To assign splits to users, we suggest using a deterministic bucketing approach: we split users into buckets based on their user_id hash and then assign each bucket to a split. This approach is universal because it allows the split ratio to change in the future. For example, if we want to increase the size of the validation set, we can just assign more buckets to the validation set from the training set.

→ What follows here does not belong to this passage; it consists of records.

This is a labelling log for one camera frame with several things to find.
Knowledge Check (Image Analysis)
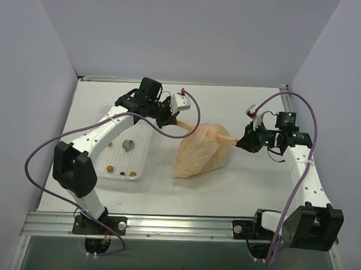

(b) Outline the orange plastic bag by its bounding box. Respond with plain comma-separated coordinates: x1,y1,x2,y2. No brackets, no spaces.
172,123,238,178

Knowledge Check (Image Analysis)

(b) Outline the white plastic basket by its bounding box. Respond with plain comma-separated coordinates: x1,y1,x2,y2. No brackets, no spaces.
94,120,153,181

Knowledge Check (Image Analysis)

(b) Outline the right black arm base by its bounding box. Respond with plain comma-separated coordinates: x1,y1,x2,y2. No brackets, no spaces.
231,219,274,241

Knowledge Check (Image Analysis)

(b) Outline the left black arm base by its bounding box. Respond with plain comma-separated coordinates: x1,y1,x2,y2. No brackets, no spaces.
72,214,128,236

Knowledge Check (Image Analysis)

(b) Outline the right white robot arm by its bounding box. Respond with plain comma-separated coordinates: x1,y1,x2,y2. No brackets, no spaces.
236,110,344,252

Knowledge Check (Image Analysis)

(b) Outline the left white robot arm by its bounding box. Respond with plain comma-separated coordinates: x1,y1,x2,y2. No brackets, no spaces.
52,78,175,233

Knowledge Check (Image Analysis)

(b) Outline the green fake leaf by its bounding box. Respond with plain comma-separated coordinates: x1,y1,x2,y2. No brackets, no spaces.
122,140,135,152

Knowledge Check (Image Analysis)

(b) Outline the small tan nut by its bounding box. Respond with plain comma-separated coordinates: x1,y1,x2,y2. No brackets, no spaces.
106,165,113,173

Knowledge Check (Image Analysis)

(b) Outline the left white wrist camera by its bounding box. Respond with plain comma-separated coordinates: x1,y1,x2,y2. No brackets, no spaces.
170,94,191,115

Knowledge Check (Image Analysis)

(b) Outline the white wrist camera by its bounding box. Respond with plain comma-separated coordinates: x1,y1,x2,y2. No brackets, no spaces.
246,104,263,131
170,94,191,115

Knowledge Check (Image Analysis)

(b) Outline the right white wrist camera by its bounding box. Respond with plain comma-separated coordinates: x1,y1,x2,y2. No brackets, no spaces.
246,104,263,131

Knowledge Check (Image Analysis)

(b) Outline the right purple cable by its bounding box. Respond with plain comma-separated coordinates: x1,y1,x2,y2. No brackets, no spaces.
245,90,320,269

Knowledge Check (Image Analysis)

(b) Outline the purple cable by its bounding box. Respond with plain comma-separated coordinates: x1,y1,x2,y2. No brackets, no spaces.
21,82,203,258
245,90,320,269

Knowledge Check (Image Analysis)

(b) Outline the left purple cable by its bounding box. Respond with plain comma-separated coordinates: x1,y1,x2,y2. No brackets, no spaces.
21,82,203,258

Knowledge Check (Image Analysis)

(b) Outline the aluminium front rail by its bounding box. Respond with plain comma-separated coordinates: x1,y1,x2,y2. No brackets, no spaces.
21,211,269,242

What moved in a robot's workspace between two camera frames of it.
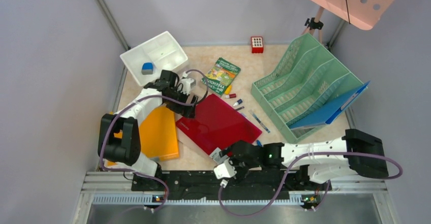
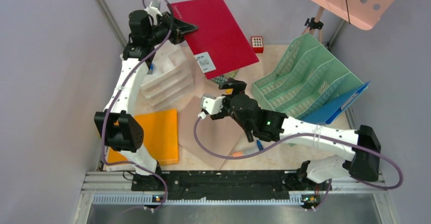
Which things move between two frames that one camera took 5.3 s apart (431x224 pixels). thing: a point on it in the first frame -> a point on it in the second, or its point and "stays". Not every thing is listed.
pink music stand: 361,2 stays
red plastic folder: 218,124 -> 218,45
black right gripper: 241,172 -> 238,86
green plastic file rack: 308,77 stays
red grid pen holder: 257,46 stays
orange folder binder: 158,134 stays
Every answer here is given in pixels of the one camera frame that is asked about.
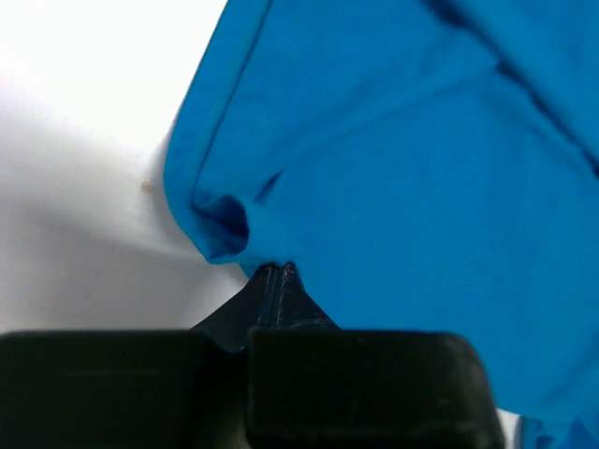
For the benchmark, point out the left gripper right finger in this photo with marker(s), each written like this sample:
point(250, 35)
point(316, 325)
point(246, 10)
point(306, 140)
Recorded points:
point(313, 385)

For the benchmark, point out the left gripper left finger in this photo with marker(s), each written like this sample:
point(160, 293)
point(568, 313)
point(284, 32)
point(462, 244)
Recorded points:
point(128, 388)

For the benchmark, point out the blue t-shirt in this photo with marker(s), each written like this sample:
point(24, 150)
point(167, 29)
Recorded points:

The following is an example of the bucketing approach:

def assign_bucket(user_id):      _hash = sha1(user_id.encode()).hexdigest()      return int(_hash, 16) % n_buckets    def assign_split(user_id):      bucket = assign_bucket(user_id)      if bucket < n_buckets * train_ratio:          return 'train'      elif bucket < n_buckets * (train_ratio + val_ratio):          return 'val'      else:          return 'test'

For the initial project phase, we don’t plan to add more subsets (e.g., “the golden set”), although we can’t exclude this possibility in the future.

Summary

Use validation schemas as a way to measure your model’s predictive power accurately.
Try to avoid using the same validation split repeatedly for evaluation and searching for optimal hyperparameters, as it may lead to biased/overfitted and nonrobust results.
Try to design a validation schema to reflect how the model is applied in practice.
When looking for a needed number of K folds, base your choice on the following three variables: bias, variance, and computation time.
To do this, consider how the data differs between seen and unseen data (whether there are groups, classes, time, or other essential properties you should take into account).
Design a nonstandard schema to fit a particular problem if necessary.
Remember that different schemas for different goals can work together nicely.